§ **YOUR GOAL**
Take the line containing "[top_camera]" and all lines after it, through the end of the material, and repeat them exactly, pictures left out.

※

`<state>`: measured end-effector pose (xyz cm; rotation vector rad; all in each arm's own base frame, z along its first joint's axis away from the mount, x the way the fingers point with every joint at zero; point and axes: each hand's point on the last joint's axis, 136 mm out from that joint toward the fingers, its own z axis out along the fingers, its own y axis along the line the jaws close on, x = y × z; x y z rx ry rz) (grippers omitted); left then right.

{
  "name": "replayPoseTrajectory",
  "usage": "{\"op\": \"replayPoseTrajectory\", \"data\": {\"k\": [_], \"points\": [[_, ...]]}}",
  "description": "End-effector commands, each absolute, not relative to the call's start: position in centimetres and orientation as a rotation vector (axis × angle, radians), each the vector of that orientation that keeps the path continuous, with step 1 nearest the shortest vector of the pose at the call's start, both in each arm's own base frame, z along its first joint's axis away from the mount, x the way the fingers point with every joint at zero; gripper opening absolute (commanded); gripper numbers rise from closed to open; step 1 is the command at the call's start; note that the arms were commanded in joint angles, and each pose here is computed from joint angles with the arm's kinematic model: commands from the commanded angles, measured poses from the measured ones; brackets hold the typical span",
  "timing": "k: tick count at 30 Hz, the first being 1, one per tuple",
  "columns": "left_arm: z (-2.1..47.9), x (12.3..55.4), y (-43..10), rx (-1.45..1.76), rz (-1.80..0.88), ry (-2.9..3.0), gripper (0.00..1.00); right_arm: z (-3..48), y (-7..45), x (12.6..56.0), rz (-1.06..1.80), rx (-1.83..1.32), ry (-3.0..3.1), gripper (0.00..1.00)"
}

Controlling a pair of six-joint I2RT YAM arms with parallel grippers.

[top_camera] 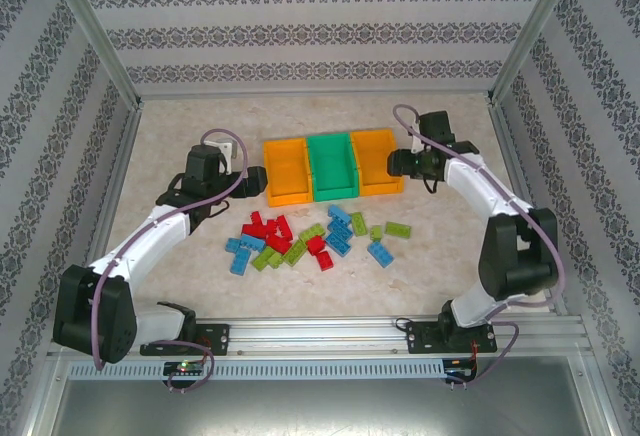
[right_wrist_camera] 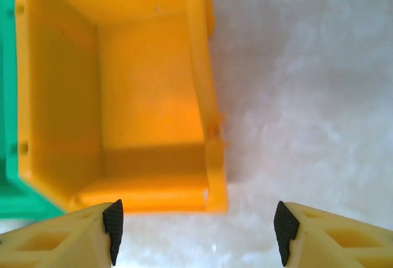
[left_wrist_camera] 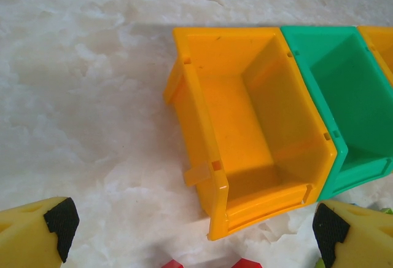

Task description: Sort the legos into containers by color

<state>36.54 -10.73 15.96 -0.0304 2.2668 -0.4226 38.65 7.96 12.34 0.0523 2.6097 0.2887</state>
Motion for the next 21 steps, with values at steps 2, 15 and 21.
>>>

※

§ **OUTPUT FOR THIS TASK**
[top_camera] 
[right_wrist_camera] 
[left_wrist_camera] 

Task description: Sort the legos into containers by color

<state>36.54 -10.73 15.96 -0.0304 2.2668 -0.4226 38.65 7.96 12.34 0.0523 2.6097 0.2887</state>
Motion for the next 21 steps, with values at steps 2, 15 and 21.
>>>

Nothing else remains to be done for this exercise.